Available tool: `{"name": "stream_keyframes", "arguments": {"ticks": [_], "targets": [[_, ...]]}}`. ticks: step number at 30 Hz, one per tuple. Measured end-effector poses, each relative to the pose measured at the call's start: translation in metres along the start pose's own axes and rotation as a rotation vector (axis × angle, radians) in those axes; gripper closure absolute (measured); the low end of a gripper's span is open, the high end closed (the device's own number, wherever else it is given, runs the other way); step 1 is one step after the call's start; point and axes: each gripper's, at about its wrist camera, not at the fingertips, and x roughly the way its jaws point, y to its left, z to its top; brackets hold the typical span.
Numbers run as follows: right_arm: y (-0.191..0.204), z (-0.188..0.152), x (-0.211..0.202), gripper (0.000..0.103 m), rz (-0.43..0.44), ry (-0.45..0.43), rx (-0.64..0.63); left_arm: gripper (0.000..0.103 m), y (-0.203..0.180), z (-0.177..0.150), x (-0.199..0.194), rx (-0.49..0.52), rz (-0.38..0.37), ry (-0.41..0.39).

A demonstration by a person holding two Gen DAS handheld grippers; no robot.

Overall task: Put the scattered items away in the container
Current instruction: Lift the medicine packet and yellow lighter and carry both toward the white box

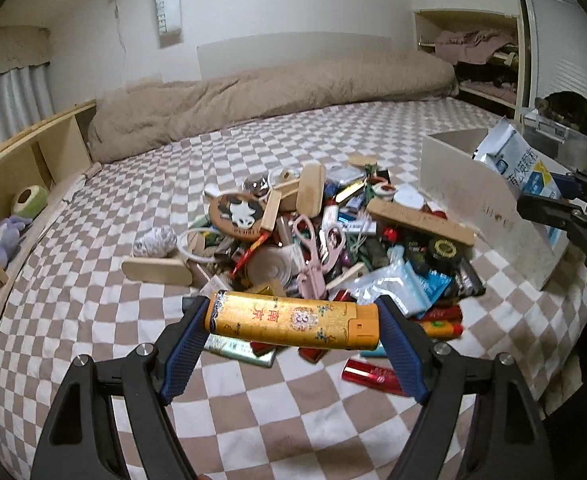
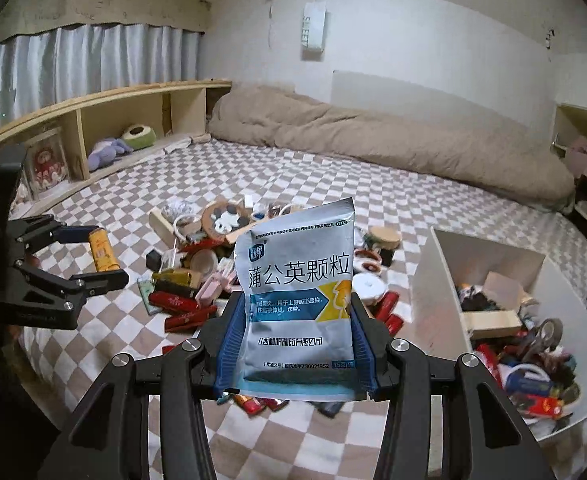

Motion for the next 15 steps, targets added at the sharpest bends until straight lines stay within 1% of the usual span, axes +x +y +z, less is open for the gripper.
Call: {"name": "stream_keyframes", "arguments": {"ticks": [7, 11, 15], "targets": [[-0.019, 0.017, -0.016, 0.053, -0.012, -0.054, -0.008, 0.021, -0.019, 0.023, -0.006, -0.014, -0.02, -0.037], [-0.036, 0.023, -0.023, 0.053, -0.02, -0.076, -0.004, 0.021, -0.041, 0.039, -0.007, 0.001, -0.053, -0.053], [-0.054, 0.026, -0.033, 0.053, -0.032, -0.098, 0.005, 0.021, -0.063, 0.058, -0.01, 0.021, -0.081, -0.088]]}}
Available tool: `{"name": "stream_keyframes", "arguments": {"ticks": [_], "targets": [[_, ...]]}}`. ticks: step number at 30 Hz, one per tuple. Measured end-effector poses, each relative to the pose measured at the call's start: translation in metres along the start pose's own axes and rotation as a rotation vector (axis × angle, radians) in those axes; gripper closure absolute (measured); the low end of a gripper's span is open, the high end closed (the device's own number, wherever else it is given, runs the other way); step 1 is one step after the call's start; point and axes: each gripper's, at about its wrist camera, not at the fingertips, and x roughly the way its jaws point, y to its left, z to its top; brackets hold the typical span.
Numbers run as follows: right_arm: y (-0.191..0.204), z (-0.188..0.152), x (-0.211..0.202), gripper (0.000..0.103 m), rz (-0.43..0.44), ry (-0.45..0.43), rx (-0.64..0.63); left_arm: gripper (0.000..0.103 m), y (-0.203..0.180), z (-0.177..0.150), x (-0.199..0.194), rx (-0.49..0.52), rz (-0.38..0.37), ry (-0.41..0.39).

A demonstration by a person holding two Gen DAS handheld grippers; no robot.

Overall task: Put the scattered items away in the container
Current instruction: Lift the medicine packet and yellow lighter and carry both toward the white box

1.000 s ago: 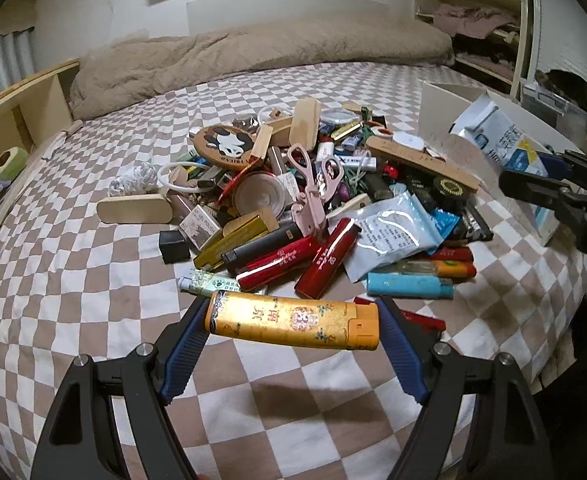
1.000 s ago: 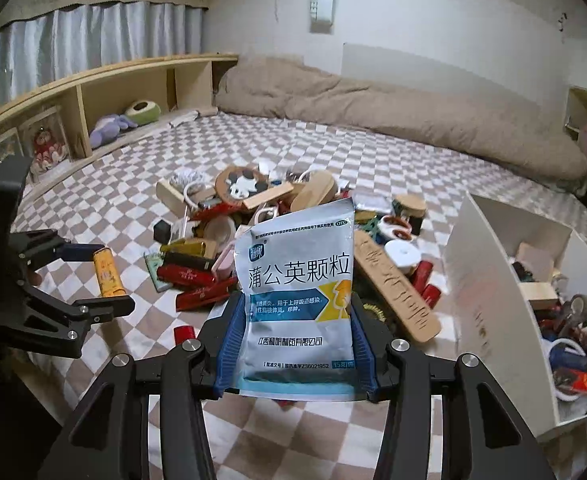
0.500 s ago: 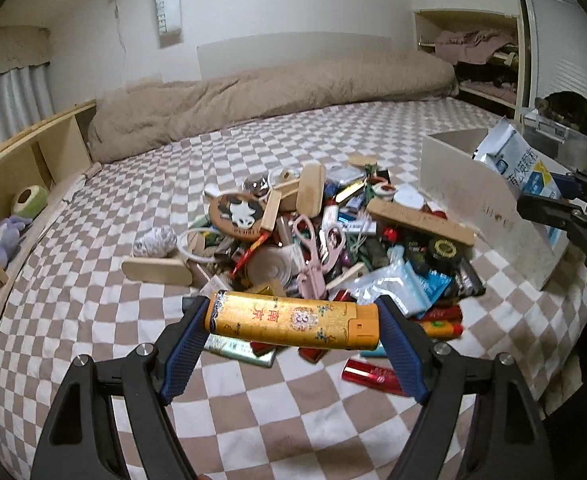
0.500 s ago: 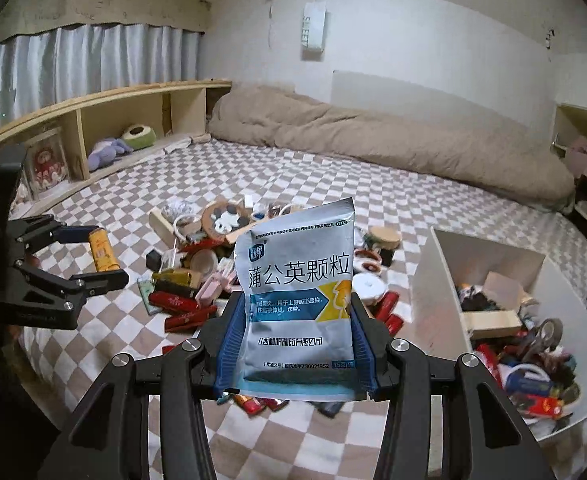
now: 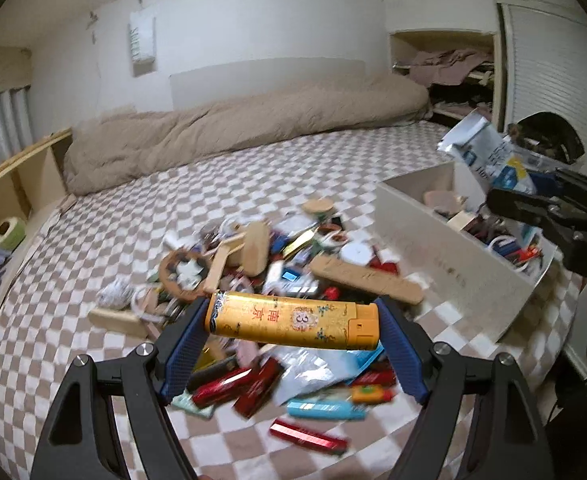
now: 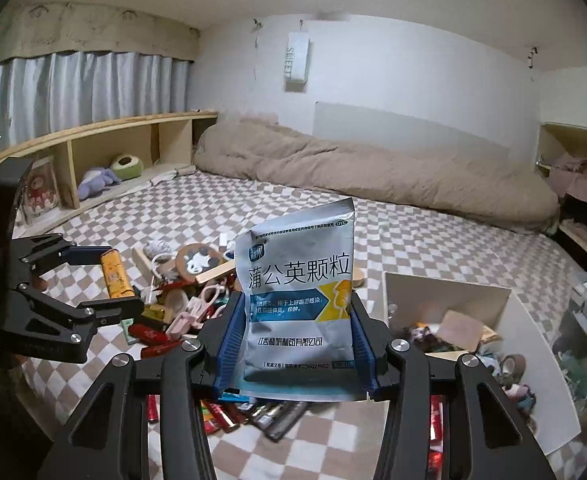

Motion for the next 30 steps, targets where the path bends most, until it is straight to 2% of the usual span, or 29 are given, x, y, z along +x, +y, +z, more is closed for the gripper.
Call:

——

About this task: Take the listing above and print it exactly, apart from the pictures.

Solution for this exercise:
Available tool: `{"name": "stream_keyframes", "arguments": {"ticks": [_], "targets": [[_, ...]]}}`. ticks: step number at 30 Hz, one per tuple. Measured end-effector poses, each relative to the pose measured at the call's start: translation in metres along the start pose's own axes and rotation as a rotation vector (axis × angle, radians) in those axes; gripper closure absolute (measured); the low end of a gripper's span is open, the high end closed (the device's own number, wherever else it is given, runs the other way); step 1 is one step after the call's start; point and axes: each gripper's, at about its wrist camera, not at the fingertips, and x roughly the way its jaws point, y to its left, z to its top; brackets hold the typical span.
Numbers run as follows: right_arm: y (-0.191..0.204), z (-0.188..0.152), x (-0.211..0.202), gripper (0.000..0.103 m), rz (-0.43..0.44), ry (-0.45..0.43), rx (-0.64..0.63); left_arm: gripper (0.000..0.103 m), y (-0.203..0.180), z (-0.177..0.150), x (-0.199..0.194), rx (-0.49..0.52), rz (-0.38..0.37), ry (-0.41..0.39).

A demonstration by a person holding two Gen DAS handheld grippers; no robot.

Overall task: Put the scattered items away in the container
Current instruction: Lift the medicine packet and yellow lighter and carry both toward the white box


Motion for the next 15 steps, targets added at the sharpest bends until straight lines stay within 1% of the usual span, axes +x +y +z, less is open for the gripper.
Call: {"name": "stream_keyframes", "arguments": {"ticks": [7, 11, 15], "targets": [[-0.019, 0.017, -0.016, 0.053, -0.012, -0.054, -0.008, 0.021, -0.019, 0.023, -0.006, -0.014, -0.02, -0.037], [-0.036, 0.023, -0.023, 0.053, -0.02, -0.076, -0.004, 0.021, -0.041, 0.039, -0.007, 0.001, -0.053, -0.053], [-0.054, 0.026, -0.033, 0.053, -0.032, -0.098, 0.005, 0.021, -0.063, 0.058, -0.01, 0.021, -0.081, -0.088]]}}
Available tool: `{"name": "stream_keyframes", "arguments": {"ticks": [_], "targets": [[_, ...]]}}`. ticks: step number at 30 Hz, one per tuple. Measured end-effector poses, each relative to the pose measured at the call's start: translation in metres along the start pose's own axes and rotation as a rotation vector (axis × angle, radians) in those axes; gripper closure absolute (measured); the low end of a gripper's span is open, the high end closed (the device's own number, wherever else it is given, runs the other way); step 1 is one step after the call's start; point and axes: each gripper's, at about its wrist camera, not at the fingertips, and x roughly the way its jaws point, y to its left, z to its top; brackets hold the typical span.
Numbers run as follows: right_arm: y (-0.191..0.204), z (-0.188..0.152), x (-0.211..0.202), gripper (0.000..0.103 m), rz (-0.43..0.44), ry (-0.45..0.43), rx (-0.64..0.63); left_arm: gripper (0.000..0.103 m), y (-0.203..0.180), z (-0.177..0.150), x (-0.199..0.194), rx (-0.49..0.52), rz (-0.38..0.37), ry (-0.41..0.39).

A demonstration by a person holding two Gen DAS handheld grippers; no robot.

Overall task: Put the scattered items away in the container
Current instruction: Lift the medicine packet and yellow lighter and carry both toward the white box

1.000 s ago: 
1.000 s ago: 
0.500 s ago: 
0.500 s ago: 
now: 
now: 

Motion for the next 30 steps, targets where the path bends most, until it is straight to 2% of the usual span, or 29 are given, x, y, z along +x, +y, +z, more is closed for the gripper.
Call:

The answer, as written, is complete.